**WHAT THIS TASK INVOLVES**
For each line below that includes the word "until", make a copy.

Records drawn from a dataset
-=-=-=-=-
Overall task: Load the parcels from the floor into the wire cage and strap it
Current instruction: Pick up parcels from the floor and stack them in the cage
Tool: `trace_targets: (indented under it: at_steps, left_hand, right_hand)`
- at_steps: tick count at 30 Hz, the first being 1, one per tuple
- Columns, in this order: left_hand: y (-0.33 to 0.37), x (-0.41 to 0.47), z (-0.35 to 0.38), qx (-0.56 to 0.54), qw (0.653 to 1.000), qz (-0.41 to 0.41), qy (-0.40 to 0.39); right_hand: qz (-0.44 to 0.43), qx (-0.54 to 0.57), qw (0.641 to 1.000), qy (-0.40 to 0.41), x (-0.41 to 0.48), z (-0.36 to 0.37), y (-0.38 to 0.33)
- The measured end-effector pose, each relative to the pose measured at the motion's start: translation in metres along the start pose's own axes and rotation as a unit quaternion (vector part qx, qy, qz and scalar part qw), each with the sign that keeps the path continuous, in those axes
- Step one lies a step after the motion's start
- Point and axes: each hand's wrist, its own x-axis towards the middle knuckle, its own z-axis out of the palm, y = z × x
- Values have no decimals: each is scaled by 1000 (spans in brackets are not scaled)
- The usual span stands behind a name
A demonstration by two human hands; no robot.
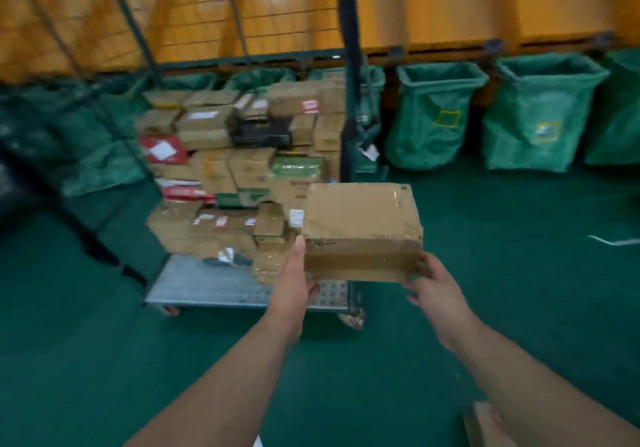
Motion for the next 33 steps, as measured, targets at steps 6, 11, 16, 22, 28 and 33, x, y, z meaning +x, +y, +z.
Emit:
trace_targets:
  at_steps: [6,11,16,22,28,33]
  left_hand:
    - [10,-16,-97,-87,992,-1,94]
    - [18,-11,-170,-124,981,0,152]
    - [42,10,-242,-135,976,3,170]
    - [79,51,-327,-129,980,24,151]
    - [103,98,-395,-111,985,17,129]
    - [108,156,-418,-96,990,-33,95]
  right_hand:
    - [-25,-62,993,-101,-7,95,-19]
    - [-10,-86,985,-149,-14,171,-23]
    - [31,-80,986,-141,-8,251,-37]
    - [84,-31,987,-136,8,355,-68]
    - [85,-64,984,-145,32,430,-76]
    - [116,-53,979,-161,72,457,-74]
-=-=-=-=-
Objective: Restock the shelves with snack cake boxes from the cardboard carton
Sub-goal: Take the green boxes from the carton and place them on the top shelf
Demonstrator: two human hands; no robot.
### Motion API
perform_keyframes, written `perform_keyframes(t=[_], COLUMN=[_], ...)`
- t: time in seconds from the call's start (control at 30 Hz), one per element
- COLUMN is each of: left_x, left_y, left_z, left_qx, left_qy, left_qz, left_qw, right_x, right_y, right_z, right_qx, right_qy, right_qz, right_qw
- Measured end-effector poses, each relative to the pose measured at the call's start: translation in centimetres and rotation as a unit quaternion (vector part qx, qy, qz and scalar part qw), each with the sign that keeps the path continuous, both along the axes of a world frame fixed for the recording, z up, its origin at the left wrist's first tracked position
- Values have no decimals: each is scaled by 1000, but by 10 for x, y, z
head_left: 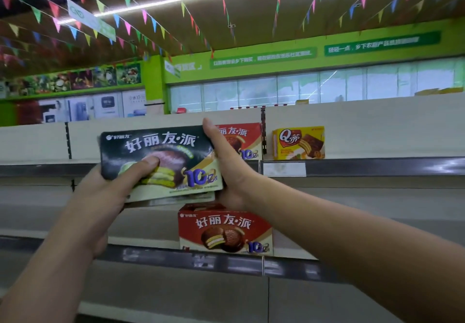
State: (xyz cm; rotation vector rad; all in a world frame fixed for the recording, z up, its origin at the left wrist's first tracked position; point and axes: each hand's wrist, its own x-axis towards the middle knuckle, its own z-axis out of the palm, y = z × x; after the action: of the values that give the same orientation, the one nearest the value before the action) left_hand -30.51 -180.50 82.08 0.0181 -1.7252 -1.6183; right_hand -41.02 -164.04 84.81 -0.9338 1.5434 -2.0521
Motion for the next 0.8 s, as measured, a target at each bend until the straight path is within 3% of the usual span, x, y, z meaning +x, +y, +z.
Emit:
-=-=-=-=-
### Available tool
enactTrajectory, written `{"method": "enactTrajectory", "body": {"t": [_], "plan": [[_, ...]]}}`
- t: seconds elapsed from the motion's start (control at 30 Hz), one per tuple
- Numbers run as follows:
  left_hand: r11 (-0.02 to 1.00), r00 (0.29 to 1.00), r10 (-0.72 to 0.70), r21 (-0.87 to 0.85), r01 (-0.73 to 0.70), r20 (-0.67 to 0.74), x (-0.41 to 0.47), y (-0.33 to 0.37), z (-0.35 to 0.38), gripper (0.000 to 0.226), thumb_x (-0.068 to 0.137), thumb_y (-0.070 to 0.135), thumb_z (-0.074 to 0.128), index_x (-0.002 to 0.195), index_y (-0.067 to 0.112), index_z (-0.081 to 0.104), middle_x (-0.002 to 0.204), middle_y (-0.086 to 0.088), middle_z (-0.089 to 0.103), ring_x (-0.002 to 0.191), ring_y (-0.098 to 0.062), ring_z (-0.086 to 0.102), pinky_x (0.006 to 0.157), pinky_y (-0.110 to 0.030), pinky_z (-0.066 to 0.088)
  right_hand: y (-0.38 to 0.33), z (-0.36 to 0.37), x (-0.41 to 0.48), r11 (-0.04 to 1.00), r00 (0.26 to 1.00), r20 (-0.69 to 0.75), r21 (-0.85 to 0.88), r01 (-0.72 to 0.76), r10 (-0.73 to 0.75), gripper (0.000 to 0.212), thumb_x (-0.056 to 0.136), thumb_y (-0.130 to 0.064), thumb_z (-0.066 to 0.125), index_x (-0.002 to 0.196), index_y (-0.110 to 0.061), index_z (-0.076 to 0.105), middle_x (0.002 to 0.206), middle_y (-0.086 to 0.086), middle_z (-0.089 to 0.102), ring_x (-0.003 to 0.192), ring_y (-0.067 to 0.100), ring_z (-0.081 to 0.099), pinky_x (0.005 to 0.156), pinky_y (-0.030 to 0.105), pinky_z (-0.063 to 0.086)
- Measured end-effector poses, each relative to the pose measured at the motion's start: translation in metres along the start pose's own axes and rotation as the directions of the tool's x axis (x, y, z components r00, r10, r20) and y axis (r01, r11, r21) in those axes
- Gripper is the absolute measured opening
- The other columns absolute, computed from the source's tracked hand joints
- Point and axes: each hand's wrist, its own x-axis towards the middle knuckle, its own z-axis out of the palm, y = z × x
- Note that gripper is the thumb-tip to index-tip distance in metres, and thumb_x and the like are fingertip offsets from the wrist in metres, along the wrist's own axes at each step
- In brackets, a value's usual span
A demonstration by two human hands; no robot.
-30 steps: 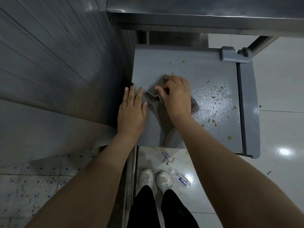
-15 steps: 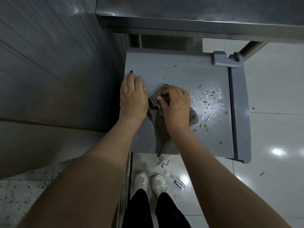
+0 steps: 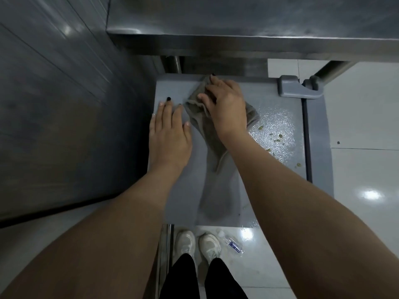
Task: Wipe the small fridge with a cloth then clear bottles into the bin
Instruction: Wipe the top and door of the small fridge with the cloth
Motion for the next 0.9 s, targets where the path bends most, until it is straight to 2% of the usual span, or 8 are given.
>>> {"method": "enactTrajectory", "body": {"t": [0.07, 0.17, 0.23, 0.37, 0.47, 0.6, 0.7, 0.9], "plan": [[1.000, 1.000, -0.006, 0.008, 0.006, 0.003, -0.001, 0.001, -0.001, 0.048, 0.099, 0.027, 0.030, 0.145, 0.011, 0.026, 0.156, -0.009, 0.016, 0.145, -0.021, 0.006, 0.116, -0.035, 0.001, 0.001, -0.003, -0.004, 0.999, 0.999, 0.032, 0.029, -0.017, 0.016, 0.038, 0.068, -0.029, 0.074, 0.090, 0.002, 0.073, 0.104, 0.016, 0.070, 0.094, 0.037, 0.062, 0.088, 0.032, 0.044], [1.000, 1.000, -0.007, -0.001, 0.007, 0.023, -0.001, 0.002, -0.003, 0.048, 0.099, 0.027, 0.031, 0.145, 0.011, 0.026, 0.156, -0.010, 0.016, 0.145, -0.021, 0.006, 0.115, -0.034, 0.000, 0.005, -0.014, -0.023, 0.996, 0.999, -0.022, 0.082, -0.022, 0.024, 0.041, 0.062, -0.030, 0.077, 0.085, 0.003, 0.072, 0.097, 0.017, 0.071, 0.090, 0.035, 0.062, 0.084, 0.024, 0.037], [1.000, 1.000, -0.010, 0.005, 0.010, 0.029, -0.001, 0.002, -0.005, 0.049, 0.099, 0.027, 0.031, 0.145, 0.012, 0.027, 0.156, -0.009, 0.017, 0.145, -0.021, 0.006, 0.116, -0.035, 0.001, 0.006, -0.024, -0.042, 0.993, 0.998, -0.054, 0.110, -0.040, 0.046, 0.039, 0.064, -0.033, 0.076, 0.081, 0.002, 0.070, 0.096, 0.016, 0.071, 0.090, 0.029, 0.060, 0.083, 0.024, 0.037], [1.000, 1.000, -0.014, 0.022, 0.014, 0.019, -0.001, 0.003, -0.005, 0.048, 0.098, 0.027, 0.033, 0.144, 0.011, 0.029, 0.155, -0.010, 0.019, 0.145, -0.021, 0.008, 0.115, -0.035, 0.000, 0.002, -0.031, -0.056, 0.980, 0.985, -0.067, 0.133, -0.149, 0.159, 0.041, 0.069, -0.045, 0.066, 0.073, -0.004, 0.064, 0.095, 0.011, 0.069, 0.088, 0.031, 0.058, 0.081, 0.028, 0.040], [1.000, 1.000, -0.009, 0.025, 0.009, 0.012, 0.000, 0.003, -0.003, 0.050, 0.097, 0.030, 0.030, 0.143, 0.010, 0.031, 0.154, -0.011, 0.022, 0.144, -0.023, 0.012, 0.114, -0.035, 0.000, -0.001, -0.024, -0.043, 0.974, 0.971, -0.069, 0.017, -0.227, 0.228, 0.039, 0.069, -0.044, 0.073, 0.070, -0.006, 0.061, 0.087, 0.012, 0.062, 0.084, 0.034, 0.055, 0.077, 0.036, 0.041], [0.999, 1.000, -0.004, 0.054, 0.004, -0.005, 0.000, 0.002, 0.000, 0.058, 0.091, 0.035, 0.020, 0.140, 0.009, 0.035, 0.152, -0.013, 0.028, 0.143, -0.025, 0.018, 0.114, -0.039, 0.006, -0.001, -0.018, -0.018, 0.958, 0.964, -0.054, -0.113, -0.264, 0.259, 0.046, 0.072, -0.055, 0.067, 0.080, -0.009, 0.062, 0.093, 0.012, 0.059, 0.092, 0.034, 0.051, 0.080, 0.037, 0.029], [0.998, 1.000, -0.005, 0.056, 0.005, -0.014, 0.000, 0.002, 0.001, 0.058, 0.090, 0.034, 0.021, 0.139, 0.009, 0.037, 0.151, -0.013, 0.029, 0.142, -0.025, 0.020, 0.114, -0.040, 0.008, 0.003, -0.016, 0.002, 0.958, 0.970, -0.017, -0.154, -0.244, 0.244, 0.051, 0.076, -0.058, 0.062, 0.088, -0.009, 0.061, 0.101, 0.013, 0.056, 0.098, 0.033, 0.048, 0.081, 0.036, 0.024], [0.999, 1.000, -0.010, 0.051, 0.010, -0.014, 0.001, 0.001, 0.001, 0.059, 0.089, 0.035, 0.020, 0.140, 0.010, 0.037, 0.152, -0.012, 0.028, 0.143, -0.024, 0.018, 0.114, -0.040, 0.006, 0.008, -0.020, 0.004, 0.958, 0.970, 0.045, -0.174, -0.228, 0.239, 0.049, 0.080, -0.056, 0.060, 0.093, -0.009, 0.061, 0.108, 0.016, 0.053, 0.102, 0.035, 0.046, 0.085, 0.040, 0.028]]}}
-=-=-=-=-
**RESULT FOR THIS TASK**
Motion for the next 0.8 s, as measured, a target at each bend until the straight path is within 3% of the usual span, x, y, z meaning +x, +y, +z.
Motion for the next 0.9 s, targets where the path bends most, until it is straight to 2% of the usual span, or 8 are given.

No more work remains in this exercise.